(Dataset items)
+++

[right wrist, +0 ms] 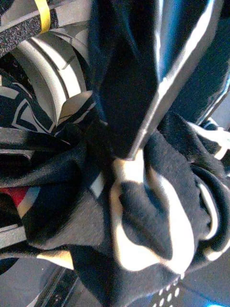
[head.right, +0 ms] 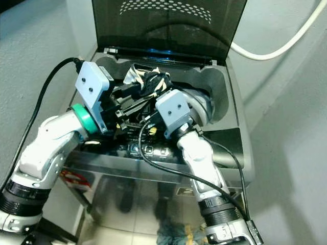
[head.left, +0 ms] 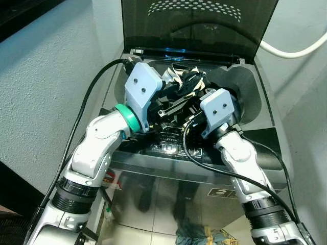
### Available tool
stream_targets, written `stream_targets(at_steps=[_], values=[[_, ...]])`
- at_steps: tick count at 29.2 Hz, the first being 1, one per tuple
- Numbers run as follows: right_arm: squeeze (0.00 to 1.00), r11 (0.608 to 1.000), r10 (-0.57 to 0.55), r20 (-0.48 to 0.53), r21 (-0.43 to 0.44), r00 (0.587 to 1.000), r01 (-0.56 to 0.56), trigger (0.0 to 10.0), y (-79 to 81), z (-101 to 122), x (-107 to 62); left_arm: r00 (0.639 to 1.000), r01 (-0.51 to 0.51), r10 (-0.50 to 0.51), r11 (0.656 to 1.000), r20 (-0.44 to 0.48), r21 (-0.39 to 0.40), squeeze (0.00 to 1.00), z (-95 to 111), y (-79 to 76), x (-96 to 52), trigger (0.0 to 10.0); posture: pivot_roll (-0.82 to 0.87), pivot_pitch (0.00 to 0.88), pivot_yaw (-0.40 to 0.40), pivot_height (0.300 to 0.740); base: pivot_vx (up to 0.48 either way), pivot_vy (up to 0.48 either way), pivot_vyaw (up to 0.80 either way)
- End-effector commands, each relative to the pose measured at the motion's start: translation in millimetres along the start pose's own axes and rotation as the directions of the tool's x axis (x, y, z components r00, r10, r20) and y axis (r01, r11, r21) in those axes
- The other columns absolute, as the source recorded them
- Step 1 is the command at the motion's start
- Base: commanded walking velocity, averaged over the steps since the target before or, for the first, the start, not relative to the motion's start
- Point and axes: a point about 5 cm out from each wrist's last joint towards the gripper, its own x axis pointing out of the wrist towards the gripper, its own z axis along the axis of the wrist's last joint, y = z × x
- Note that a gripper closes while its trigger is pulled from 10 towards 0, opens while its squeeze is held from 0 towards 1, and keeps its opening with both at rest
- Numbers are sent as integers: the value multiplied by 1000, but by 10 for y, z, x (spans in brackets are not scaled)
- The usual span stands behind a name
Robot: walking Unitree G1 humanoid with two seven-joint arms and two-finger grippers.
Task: Clothes washing
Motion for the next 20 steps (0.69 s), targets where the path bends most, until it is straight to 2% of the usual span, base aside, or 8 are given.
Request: stream_targets(at_steps=[1, 7, 8, 12, 13, 14, 16, 20], values=[[0, 1000, 4, 30, -4, 1000, -4, 10000, 17, 54, 45, 1000, 0, 0, 1000, -5, -2, 1000, 2, -37, -29, 10000, 153, 97, 31, 740, 0, 0, 0], [0, 1000, -6, 35, -8, 999, 6, 10000, -1, 59, 77, 999, -21, 21, 1000, -37, 8, 918, 12, -58, -118, 10000, 156, 91, 36, 740, 0, 0, 0], [0, 1000, -19, 34, -6, 999, 19, 10000, 1, 54, 110, 997, -48, 48, 999, -55, -4, 0, 8, -93, -215, 10000, 157, 86, 36, 740, 0, 0, 0], [0, 999, -41, 23, -5, 999, 41, 10000, 14, 41, 177, 993, -86, 84, 996, -82, -33, 0, -9, -166, -364, 10000, 161, 91, 31, 740, 0, 0, 0], [0, 998, -66, -1, -11, 998, 66, 10000, 39, 18, 290, 986, -137, 134, 990, -102, -22, 0, -39, -266, -535, 10000, 167, 100, 20, 740, 0, 0, 0], [0, 998, -66, -1, -11, 998, 66, 10000, 39, 18, 290, 986, -137, 134, 990, -102, -22, 0, -39, -266, -535, 10000, 167, 100, 20, 740, 0, 0, 0], [0, 995, -82, -55, -66, 995, 78, 10000, 117, -3, 552, 949, -282, 288, 958, -127, 59, 0, -88, -366, -785, 10000, 180, 115, -14, 740, 0, 0, 0], [0, 993, -72, -80, -96, 994, 65, 10000, 136, 23, 714, 896, -411, 426, 902, -122, 132, 0, -83, -324, -897, 10000, 193, 124, -37, 740, 0, 0, 0]])
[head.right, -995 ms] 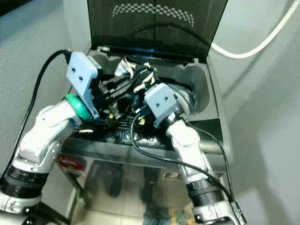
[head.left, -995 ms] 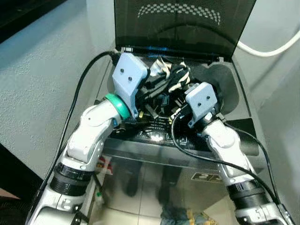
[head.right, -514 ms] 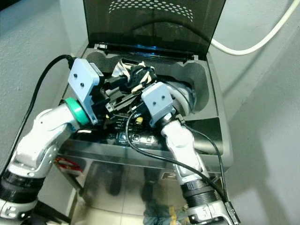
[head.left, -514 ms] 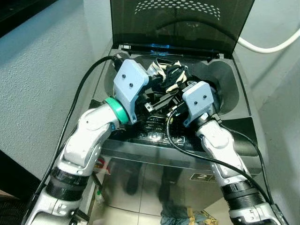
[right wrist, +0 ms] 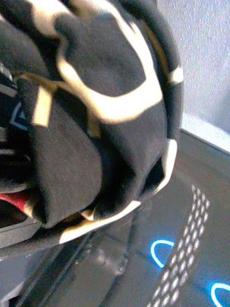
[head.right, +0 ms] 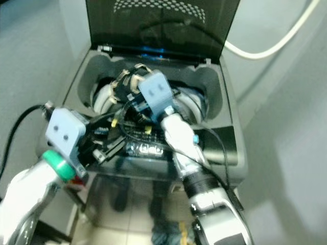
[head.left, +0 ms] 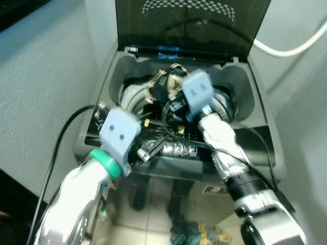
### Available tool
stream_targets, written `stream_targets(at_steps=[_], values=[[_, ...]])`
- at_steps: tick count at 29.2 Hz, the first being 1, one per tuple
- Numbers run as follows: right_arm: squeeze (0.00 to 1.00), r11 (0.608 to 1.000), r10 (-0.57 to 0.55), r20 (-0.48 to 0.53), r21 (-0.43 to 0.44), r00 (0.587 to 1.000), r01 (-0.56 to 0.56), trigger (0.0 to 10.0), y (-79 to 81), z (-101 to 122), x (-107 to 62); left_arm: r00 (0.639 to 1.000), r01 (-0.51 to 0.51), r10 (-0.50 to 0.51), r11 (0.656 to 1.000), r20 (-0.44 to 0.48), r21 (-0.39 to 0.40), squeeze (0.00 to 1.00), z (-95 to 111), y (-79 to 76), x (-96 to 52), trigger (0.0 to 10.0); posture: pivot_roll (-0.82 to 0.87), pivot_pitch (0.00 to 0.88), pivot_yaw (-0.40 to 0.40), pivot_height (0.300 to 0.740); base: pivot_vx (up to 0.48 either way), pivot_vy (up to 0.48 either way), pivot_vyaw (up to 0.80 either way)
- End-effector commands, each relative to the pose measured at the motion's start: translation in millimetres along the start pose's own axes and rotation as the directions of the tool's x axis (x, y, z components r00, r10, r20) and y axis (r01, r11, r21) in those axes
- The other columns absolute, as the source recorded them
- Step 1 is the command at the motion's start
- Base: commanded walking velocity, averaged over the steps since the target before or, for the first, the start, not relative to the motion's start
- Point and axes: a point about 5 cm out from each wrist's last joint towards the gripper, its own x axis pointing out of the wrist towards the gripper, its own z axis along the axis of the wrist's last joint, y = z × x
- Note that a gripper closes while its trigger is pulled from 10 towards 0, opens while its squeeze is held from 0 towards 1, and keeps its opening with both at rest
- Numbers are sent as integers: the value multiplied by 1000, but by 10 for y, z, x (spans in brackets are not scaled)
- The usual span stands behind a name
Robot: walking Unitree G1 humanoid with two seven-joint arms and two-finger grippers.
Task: Clothes washing
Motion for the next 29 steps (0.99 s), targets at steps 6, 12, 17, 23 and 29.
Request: stream_targets(at_steps=[6, 12, 17, 23, 29], values=[[0, 999, 5, -36, -32, 999, -6, 10000, -53, -51, 50, 984, -177, 177, 984, 6, -14, 0, 124, 327, -62, 10000, 221, 139, -90, 740, 0, 0, 0], [0, 997, -1, -60, -80, 998, -4, 10000, -118, -57, 103, 984, -175, 177, 983, 24, -49, 0, 206, 344, -50, 10000, 221, 143, -103, 740, 0, 0, 0], [1000, 999, 9, -99, -31, 995, -12, 10000, -230, -102, 107, 988, -140, 144, 987, 49, -79, 0, 256, 239, 13, 10000, 198, 134, -98, 740, 0, 0, 0], [1000, 999, 6, -112, 33, 994, -2, 10000, -409, -163, 55, 991, -113, 118, 991, 61, -78, 0, 278, 193, 62, 10000, 174, 126, -66, 740, 0, 0, 0], [1000, 995, 103, -157, 3, 982, -104, 10000, -440, -230, -8, 993, -98, 102, 992, 51, -86, 0, 279, 200, 89, 10000, 167, 124, -59, 740, 0, 0, 0]])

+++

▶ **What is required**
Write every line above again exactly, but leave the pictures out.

▶ **Answer box**
[right wrist, +0 ms] 
[head.right, +0 ms] 
[head.left, +0 ms] 
### Available tool
stream_targets, written `stream_targets(at_steps=[_], values=[[_, ...]])`
- at_steps: tick count at 29.2 Hz, the first being 1, one per tuple
- Numbers run as follows: right_arm: squeeze (0.00 to 1.00), r11 (0.608 to 1.000), r10 (-0.57 to 0.55), r20 (-0.48 to 0.53), r21 (-0.43 to 0.44), r00 (0.587 to 1.000), r01 (-0.56 to 0.56), trigger (0.0 to 10.0), y (-79 to 81), z (-101 to 122), x (-107 to 62); left_arm: r00 (0.639 to 1.000), r01 (-0.51 to 0.51), r10 (-0.50 to 0.51), r11 (0.656 to 1.000), r20 (-0.44 to 0.48), r21 (-0.39 to 0.40), squeeze (0.00 to 1.00), z (-95 to 111), y (-79 to 76), x (-96 to 52), trigger (0.0 to 10.0); posture: pivot_roll (-0.82 to 0.87), pivot_pitch (0.00 to 0.88), pivot_yaw (-0.40 to 0.40), pivot_height (0.300 to 0.740); base: pivot_vx (up to 0.48 either way), pivot_vy (up to 0.48 either way), pivot_vyaw (up to 0.80 either way)
- End-effector commands, each relative to the pose measured at the motion's start: translation in millimetres along the start pose's own axes and rotation as the directions of the tool's x axis (x, y, z components r00, r10, r20) and y axis (r01, r11, r21) in those axes
- The other columns absolute, as the source recorded them
- Step 1 is the command at the motion's start
- Base: commanded walking velocity, averaged over the steps since the target before or, for the first, the start, not relative to the motion's start
- Point and axes: a point about 5 cm out from each wrist's last joint towards the gripper, its own x axis pointing out of the wrist towards the gripper, its own z axis along the axis of the wrist's last joint, y = z × x
- Note that a gripper closes while its trigger is pulled from 10 towards 0, opens while its squeeze is held from 0 towards 1, and keeps its opening with both at rest
- Numbers are sent as integers: the value multiplied by 1000, but by 10 for y, z, x (spans in brackets are not scaled)
- The usual span stands behind a name
Robot: walking Unitree G1 humanoid with two seven-joint arms and two-finger grippers.
Task: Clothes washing
Motion for the next 20 steps (0.69 s), targets where the path bends most, until it is straight to 2% of the usual span, base aside, or 8 are given.
Request: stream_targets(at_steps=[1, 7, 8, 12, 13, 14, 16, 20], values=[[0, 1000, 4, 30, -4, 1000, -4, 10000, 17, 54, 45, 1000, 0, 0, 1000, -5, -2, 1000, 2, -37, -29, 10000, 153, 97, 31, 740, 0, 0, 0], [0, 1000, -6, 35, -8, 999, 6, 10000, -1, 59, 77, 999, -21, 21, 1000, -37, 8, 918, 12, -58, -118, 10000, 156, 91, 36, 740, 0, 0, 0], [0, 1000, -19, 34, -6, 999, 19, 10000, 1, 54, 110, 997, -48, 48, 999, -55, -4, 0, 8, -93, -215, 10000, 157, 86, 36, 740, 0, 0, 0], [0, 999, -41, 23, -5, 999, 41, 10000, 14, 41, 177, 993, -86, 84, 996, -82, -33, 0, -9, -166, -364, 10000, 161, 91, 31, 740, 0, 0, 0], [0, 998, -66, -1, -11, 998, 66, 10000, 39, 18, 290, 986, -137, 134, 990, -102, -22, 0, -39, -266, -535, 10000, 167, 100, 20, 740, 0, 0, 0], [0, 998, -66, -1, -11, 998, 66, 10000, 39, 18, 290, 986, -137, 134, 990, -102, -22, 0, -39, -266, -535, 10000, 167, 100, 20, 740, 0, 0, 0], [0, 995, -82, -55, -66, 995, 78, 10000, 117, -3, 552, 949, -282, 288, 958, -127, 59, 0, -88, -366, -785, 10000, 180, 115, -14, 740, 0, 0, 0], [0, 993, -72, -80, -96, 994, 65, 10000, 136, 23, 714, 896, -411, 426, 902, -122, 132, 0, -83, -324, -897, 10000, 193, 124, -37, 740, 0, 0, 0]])
[head.right, -995 ms] 
[head.left, -995 ms] 
[head.right, -514 ms] 
[head.left, -514 ms] 
[right wrist, +0 ms] 
[head.right, +0 ms] 
[head.left, +0 ms] 
### Available tool
stream_targets, written `stream_targets(at_steps=[_], values=[[_, ...]])`
- at_steps: tick count at 29.2 Hz, the first being 1, one per tuple
- Numbers run as follows: right_arm: squeeze (0.00 to 1.00), r11 (0.608 to 1.000), r10 (-0.57 to 0.55), r20 (-0.48 to 0.53), r21 (-0.43 to 0.44), r00 (0.587 to 1.000), r01 (-0.56 to 0.56), trigger (0.0 to 10.0), y (-79 to 81), z (-101 to 122), x (-107 to 62); left_arm: r00 (0.639 to 1.000), r01 (-0.51 to 0.51), r10 (-0.50 to 0.51), r11 (0.656 to 1.000), r20 (-0.44 to 0.48), r21 (-0.39 to 0.40), squeeze (0.00 to 1.00), z (-95 to 111), y (-79 to 76), x (-96 to 52), trigger (0.0 to 10.0); posture: pivot_roll (-0.82 to 0.87), pivot_pitch (0.00 to 0.88), pivot_yaw (-0.40 to 0.40), pivot_height (0.300 to 0.740); base: pivot_vx (up to 0.48 either way), pivot_vy (up to 0.48 either way), pivot_vyaw (up to 0.80 either way)
- End-effector commands, each relative to the pose measured at the motion's start: translation in millimetres along the start pose's own axes and rotation as the directions of the tool's x axis (x, y, z components r00, r10, r20) and y axis (r01, r11, r21) in those axes
- The other columns absolute, as the source recorded them
- Step 1 is the command at the motion's start
- Base: commanded walking velocity, averaged over the steps since the target before or, for the first, the start, not relative to the motion's start
- Point and axes: a point about 5 cm out from each wrist's last joint towards the gripper, its own x axis pointing out of the wrist towards the gripper, its own z axis along the axis of the wrist's last joint, y = z × x
- Note that a gripper closes while its trigger is pulled from 10 towards 0, opens while its squeeze is held from 0 towards 1, and keeps its opening with both at rest
- Numbers are sent as integers: the value multiplied by 1000, but by 10 for y, z, x (spans in brackets are not scaled)
- The usual span stands behind a name
Robot: walking Unitree G1 humanoid with two seven-joint arms and two-finger grippers.
Task: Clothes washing
Motion for the next 29 steps (0.99 s), targets at steps 6, 12, 17, 23 and 29.
Request: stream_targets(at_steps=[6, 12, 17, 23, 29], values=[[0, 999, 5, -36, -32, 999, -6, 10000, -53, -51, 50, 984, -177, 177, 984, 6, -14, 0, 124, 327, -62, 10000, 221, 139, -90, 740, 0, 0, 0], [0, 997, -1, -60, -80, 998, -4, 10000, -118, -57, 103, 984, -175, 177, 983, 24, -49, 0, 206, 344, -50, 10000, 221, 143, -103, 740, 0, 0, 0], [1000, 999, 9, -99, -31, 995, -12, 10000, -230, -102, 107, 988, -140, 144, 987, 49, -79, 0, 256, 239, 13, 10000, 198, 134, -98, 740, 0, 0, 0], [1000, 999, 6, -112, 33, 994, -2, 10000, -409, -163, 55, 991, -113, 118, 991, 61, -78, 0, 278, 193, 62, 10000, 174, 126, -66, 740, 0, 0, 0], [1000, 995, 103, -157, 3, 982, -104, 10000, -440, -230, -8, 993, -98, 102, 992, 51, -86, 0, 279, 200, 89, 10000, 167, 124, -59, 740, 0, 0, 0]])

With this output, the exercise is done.